Collected data:

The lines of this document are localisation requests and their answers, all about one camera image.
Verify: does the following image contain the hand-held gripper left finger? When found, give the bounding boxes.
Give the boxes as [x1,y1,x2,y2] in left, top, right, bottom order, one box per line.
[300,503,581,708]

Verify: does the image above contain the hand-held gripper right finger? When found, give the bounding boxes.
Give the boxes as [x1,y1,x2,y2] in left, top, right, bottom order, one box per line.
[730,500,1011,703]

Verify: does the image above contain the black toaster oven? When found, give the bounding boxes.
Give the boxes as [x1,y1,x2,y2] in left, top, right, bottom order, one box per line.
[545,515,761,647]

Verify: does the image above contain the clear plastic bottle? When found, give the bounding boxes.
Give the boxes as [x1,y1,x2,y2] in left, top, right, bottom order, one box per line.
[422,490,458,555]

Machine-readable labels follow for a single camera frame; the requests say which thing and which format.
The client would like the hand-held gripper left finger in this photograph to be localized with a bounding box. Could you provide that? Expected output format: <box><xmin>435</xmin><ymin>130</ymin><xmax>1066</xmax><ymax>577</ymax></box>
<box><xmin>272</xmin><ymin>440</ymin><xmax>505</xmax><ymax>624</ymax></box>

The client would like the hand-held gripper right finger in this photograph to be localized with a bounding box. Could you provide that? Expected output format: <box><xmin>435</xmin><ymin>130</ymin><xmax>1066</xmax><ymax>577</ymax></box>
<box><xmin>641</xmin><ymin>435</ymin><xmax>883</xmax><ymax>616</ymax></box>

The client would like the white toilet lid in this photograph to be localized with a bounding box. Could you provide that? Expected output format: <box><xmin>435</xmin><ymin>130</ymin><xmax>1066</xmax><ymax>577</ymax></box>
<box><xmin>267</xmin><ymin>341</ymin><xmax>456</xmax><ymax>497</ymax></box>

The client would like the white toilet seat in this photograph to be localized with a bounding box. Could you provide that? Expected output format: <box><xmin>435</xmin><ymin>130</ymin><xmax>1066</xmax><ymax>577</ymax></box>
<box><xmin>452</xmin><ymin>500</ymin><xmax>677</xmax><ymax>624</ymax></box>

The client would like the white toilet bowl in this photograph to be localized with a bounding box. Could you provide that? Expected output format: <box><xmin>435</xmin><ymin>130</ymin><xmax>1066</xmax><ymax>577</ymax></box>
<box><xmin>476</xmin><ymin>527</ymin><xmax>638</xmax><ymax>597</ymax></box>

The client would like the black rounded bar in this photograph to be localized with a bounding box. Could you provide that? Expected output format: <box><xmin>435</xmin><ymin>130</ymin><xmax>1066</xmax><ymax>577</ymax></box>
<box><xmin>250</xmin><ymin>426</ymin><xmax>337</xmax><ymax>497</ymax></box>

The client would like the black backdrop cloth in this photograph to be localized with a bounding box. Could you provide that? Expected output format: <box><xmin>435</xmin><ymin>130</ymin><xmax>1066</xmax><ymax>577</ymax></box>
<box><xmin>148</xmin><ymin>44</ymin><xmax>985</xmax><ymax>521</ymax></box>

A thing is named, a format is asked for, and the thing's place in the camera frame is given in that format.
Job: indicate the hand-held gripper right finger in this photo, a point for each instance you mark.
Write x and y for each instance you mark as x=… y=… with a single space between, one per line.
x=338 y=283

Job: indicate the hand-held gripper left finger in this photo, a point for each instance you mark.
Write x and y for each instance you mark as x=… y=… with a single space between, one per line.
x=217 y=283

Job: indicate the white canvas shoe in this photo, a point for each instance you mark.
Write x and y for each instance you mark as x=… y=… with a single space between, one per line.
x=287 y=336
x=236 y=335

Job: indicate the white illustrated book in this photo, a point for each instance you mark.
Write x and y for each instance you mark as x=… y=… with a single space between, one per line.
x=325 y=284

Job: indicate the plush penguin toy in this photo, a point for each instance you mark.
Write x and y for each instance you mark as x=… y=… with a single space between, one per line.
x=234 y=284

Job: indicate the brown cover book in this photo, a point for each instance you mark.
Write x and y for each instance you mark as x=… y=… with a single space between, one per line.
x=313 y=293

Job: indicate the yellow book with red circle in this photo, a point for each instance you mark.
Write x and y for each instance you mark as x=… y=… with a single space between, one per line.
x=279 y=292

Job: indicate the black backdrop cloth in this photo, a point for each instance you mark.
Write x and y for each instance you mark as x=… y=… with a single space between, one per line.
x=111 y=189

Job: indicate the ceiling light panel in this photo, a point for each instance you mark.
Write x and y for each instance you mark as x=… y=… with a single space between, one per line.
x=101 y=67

EXERCISE GOAL: From the opening line of the data above through the line holding "The client would like the white toilet seat", give every line again exactly as it stands.

TASK OUTPUT:
The lines of this document are localisation requests and their answers, all about one camera image.
Verify: does the following image contain the hand-held gripper left finger? When found, give the bounding boxes.
Give the boxes as [x1,y1,x2,y2] in left, top, right, bottom order, one box per line.
[300,503,581,708]

Verify: does the image above contain the hand-held gripper right finger? When found, give the bounding boxes.
Give the boxes as [x1,y1,x2,y2] in left, top, right, bottom order, one box per line.
[730,500,1011,703]

Verify: does the image above contain the black toaster oven? When found, give the bounding boxes.
Give the boxes as [x1,y1,x2,y2] in left, top, right, bottom order, one box per line.
[545,515,761,647]

Verify: does the image above contain the clear plastic bottle? When found, give the bounding boxes.
Give the boxes as [x1,y1,x2,y2] in left, top, right, bottom order, one box per line.
[422,490,458,555]

Machine-readable labels follow for a single camera frame; the requests say which thing and which format.
The client would like the hand-held gripper left finger in this photograph to be localized with a bounding box. Could you provide that? Expected output format: <box><xmin>435</xmin><ymin>130</ymin><xmax>1066</xmax><ymax>577</ymax></box>
<box><xmin>272</xmin><ymin>440</ymin><xmax>505</xmax><ymax>624</ymax></box>

The client would like the hand-held gripper right finger in this photograph to be localized with a bounding box. Could you provide that? Expected output format: <box><xmin>435</xmin><ymin>130</ymin><xmax>1066</xmax><ymax>577</ymax></box>
<box><xmin>641</xmin><ymin>435</ymin><xmax>883</xmax><ymax>616</ymax></box>

The client would like the white toilet lid in this photograph to be localized with a bounding box. Could you provide that? Expected output format: <box><xmin>435</xmin><ymin>130</ymin><xmax>1066</xmax><ymax>577</ymax></box>
<box><xmin>267</xmin><ymin>341</ymin><xmax>456</xmax><ymax>497</ymax></box>

The client would like the white toilet seat in this photograph to be localized with a bounding box. Could you provide that? Expected output format: <box><xmin>435</xmin><ymin>130</ymin><xmax>1066</xmax><ymax>577</ymax></box>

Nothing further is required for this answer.